- [WORK ORDER] Among the records that follow, set down only the lines from the one containing "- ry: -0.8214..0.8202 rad" to the one containing "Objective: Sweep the", both included, exactly.

[EXERCISE MATERIALS Boundary: Start]

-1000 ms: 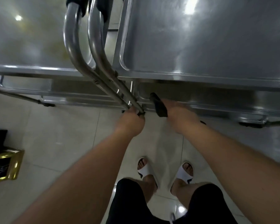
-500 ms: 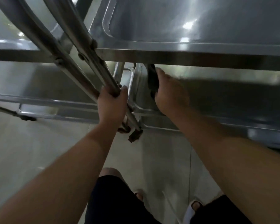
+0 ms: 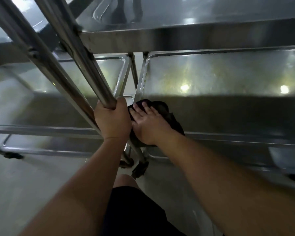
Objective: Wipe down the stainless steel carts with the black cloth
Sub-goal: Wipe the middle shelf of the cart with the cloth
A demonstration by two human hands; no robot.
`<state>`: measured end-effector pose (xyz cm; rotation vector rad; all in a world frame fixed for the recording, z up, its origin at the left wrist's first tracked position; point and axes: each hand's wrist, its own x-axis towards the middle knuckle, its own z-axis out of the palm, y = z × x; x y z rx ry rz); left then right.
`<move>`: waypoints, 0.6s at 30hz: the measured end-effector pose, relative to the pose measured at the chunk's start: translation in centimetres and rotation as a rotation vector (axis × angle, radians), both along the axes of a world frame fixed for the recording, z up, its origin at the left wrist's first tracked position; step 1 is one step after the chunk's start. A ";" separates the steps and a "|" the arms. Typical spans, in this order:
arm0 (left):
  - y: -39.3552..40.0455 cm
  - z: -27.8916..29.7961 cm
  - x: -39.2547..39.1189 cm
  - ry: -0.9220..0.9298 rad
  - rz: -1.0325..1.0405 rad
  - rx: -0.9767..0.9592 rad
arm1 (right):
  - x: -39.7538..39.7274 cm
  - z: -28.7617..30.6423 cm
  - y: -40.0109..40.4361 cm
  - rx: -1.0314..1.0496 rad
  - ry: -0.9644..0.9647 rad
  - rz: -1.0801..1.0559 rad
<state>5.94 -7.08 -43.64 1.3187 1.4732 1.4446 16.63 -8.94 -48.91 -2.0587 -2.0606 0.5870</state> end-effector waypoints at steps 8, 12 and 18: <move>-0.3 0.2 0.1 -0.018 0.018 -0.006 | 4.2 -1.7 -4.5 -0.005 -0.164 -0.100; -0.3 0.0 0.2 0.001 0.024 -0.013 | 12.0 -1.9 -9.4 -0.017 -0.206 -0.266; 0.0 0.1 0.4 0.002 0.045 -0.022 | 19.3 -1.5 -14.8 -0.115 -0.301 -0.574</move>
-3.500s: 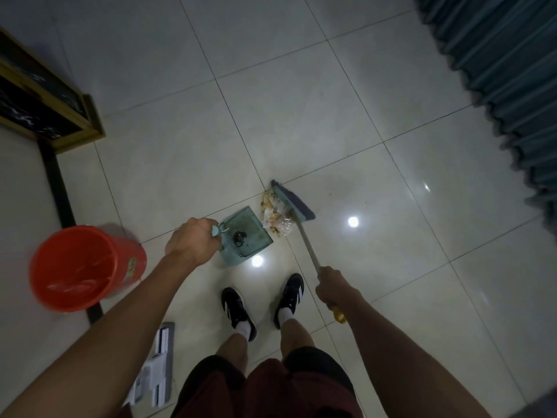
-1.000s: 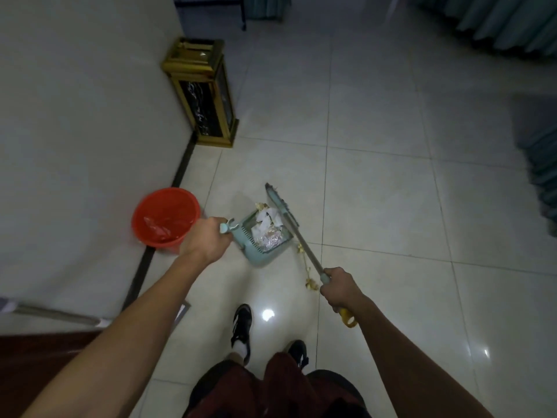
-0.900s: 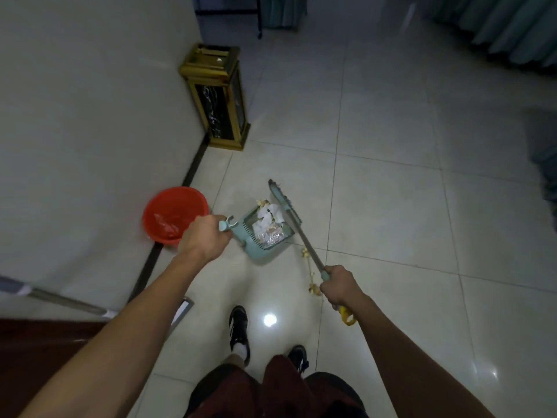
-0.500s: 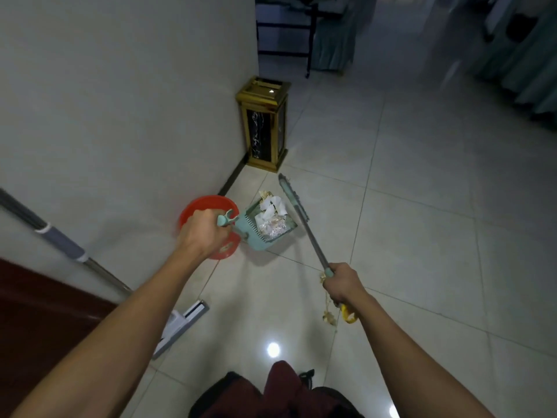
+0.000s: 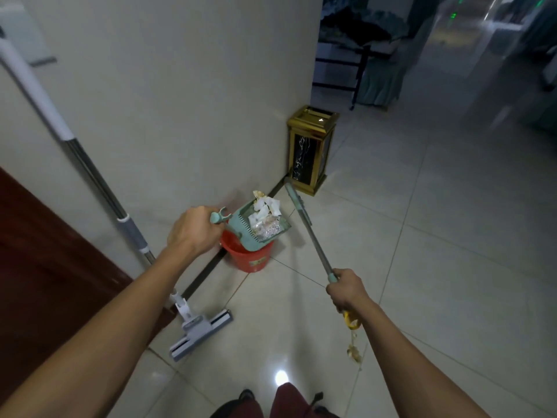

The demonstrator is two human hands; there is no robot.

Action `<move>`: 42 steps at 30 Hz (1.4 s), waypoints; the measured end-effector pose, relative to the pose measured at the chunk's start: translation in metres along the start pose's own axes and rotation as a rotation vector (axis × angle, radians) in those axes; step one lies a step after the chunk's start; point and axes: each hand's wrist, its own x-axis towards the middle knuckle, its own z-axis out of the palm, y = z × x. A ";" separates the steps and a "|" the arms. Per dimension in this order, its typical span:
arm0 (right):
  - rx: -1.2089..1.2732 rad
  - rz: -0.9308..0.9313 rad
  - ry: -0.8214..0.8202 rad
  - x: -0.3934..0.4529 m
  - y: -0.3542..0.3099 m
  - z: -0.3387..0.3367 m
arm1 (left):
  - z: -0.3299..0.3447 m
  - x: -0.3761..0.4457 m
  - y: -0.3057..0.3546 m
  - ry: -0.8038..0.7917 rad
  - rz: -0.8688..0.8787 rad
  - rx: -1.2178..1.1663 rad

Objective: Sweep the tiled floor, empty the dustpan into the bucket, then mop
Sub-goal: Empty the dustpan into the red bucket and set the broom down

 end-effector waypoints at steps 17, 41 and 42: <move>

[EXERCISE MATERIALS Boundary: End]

- [YOUR SOLUTION]
  - ry: -0.8214..0.8202 rad
  - x: -0.3934..0.4529 m
  - y: -0.3542..0.3099 m
  - z: -0.3387..0.3367 m
arm1 (left):
  - z: -0.3299..0.3447 m
  - x: -0.3761..0.4457 m
  - y: -0.3057..0.3546 m
  - ry: -0.8038..0.7917 rad
  - rz: -0.8688..0.8787 rad
  - rx: -1.2178..1.1663 rad

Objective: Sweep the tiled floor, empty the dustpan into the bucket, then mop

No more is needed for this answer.